Anonymous wrote:Once again, please explain for us how Mother Theresa, who had a little doubt, is an atheist. If you can't explain this, your fairy analogy falls apart.


Could you flesh this out a bit? Because it doesn't seem to follow.
Anonymous wrote:
RantingAtheist wrote:One last thing: this is usually where the discussion goes of the rails, and we get the inevitable response, "How dare you call me crazy!"


To reiterate, statements like this make you look like a douchebag.

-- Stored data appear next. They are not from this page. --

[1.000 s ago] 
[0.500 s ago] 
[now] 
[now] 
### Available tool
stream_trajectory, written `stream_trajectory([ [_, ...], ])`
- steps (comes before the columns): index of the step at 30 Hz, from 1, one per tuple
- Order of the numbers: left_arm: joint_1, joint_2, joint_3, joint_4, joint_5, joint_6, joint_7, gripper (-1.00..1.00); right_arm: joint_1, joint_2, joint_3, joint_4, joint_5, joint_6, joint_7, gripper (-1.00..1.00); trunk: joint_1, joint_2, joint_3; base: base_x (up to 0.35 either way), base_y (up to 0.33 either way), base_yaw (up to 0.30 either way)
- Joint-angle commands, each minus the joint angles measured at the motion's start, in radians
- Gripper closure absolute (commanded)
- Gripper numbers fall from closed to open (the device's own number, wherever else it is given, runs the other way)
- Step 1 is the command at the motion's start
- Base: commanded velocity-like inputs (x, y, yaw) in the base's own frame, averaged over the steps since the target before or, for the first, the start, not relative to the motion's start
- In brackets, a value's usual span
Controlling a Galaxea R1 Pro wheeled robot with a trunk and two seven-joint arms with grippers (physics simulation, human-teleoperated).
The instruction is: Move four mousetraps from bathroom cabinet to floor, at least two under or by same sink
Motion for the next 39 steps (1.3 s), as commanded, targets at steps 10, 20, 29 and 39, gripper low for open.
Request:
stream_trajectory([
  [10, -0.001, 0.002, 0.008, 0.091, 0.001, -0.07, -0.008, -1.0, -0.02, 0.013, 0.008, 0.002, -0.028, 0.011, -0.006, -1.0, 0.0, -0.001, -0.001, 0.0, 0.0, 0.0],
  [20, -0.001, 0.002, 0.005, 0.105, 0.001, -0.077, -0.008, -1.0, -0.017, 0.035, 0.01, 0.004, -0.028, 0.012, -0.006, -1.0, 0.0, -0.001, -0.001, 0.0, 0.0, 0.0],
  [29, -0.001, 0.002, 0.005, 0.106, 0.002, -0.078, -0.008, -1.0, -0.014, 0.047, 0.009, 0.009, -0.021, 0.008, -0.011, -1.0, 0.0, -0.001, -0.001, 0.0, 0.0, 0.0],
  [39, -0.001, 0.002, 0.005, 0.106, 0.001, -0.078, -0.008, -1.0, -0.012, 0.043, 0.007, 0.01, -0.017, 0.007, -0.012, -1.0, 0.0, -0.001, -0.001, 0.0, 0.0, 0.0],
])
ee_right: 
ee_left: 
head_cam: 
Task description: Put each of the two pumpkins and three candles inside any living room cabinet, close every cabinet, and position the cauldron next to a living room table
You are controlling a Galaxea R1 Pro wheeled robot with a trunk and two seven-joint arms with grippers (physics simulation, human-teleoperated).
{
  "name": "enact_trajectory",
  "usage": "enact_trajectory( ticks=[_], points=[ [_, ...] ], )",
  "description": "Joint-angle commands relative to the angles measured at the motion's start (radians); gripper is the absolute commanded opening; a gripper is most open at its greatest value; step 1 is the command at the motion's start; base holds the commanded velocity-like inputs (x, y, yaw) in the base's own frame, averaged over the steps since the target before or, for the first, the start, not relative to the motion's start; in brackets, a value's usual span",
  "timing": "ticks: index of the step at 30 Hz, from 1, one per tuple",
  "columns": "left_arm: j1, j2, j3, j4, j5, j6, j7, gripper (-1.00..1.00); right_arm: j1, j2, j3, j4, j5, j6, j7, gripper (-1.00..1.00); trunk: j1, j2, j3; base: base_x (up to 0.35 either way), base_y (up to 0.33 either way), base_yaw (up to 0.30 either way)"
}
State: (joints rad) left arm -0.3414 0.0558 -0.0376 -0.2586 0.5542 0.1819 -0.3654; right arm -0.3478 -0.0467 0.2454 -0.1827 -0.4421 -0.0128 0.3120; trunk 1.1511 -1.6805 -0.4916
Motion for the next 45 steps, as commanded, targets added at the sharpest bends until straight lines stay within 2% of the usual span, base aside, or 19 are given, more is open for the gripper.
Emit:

Thanks for reminding me; you're right, of course. What I should have said is, this is where the discussion goes of the rails and the response is either "how dare you call me crazy" or, in your case, some variation of "go fuck yourself."

Yep, the problem is cultural conservatives want to dictate how people live their lives. Rather than stick to matters of the soul, the largest of the organized religions have essentially turned into huge tax-free Super PACs and aligned themselves with a right-wing partisan agenda.

As the saying goes, "politics ain't bean-bag" (whatever that means). Sorry, you don't get to climb down into the muck of partisan politics, doing your damnedest to legislate your moral code on everyone, then the second you get pushback, put your lacy hankie to your lips and cry foul.

It's funny how the larger the religious institution gets, the more political power it craves, and the more it inserts itself into the process. If you're in Saudi Arabia, the Muslims want to write the laws according to Islam. And the Christians are meek and quiet--after all there's an injunction to "render unto Ceasar".

Turn the tables, and in the US, the conservative Christians want to implement their own version of sharia, and the Muslims just want to be left alone.

Either way, bullying behavior by the "over-dog" is inevitable.

But to the subject of the thread, there's no requirement to be tolerant of intolerance.